Home » LastPass hack reportedly puts some cryptocurrency wallets at serious risk

LastPass hack reportedly puts some cryptocurrency wallets at serious risk

by Tim

After a data leak that took place several months ago, password manager LastPass reveals that the hacker may have accessed some sensitive customer information. So some precautions should be taken, for people who would have stored “seed phrases” of cryptocurrency wallets through this service.

LastPass password manager hacked

On Thursday, LastPass password manager teams reported that a hacker had gained access to sensitive data compromised in a leak on August 25:

“Based on our investigation to date, we have learned that an unknown malicious actor accessed a cloud-based storage environment by exploiting information obtained from the incident we previously disclosed in August 2022. “

A password manager allows, as the name suggests, to store all of one’s passwords, and to easily generate new, highly secure ones. The LastPass database, which was hacked, contains the personal information of customers stored in their safe. Since the safe can contain all kinds of data, such as identity documents or private keys to cryptocurrency wallets, this data is now subject to leakage.

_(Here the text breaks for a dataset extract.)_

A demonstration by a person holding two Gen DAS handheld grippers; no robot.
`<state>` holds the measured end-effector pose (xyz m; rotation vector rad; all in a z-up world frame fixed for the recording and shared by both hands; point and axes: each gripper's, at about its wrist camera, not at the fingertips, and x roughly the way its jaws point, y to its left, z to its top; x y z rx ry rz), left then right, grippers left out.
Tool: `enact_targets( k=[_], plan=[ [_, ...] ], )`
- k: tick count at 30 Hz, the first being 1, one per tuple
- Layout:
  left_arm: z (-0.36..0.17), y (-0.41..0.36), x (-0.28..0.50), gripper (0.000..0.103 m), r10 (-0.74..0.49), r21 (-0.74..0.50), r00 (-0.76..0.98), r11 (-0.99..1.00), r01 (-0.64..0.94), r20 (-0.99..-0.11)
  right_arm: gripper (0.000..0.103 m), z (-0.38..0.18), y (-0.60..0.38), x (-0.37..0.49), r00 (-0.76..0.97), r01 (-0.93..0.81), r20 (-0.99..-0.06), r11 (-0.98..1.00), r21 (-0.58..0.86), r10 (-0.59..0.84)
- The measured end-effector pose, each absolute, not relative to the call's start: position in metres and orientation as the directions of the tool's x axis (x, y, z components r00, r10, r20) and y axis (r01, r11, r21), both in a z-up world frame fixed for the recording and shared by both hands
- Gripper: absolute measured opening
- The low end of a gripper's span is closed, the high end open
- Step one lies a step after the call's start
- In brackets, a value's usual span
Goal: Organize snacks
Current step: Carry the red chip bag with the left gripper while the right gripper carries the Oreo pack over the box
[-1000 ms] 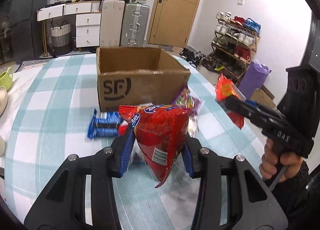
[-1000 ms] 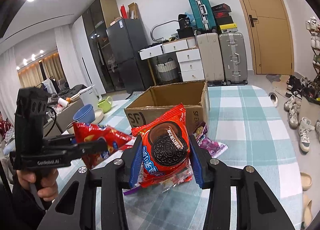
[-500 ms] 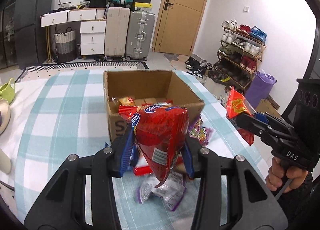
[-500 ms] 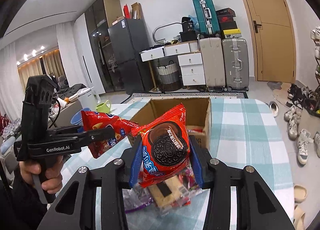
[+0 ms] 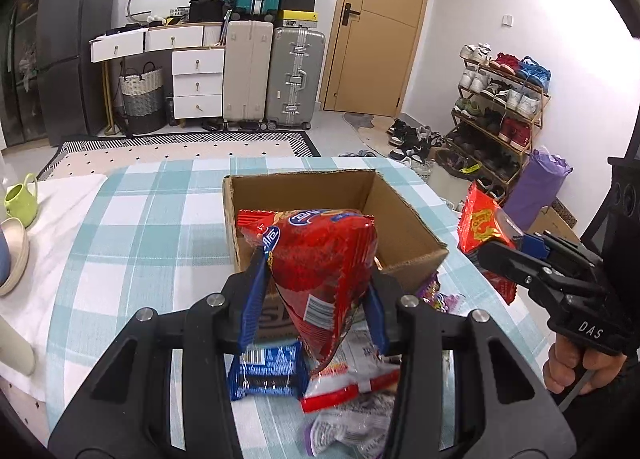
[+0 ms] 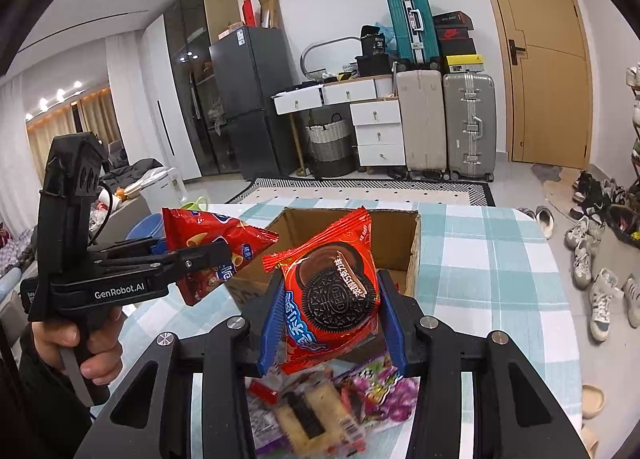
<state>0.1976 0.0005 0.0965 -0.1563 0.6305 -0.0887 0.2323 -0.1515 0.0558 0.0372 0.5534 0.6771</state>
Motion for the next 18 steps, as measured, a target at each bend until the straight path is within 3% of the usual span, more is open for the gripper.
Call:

As the safes are secured by passwords that are not stored by LastPass, the company says that the data they contain is still supposedly secure, as long as the password is not found.

However, one investor believes that LastPass would be failing to disclose the full extent of the situation, as four of his secondary wallets, whose seed phrase he stored on the app, have been emptied:

While the victim reassures that the losses are not significant, he insists that the password to his safe was not used anywhere else, and that its complexity rules out the possibility of a “brute force attack” being cracked.

What to do if you use LastPass

Given the sensitive data that may be hidden behind all of these passwords, you should not trust LastPass’ public communication alone.

If you were storing seed phrases from crypto wallets on this service, it would be wise to transfer all of these funds to a different private key address as a precaution.

Changing the master password to access the vault will not suffice, as the current password would remain the same on the stolen database, and the hacker(s) could still access the information stored on it.

It would therefore be prudent to change your password manager, but above all to reset all the passwords of all your accounts considered as “sensitive”. For two-factor authentications (2FA) hosted on the application, they should also be reset to use another service.

While this data leak is far more serious than LastPass claims, it should also be taken into account that any credit cards or identity documents that were stored in these safes could also be at risk.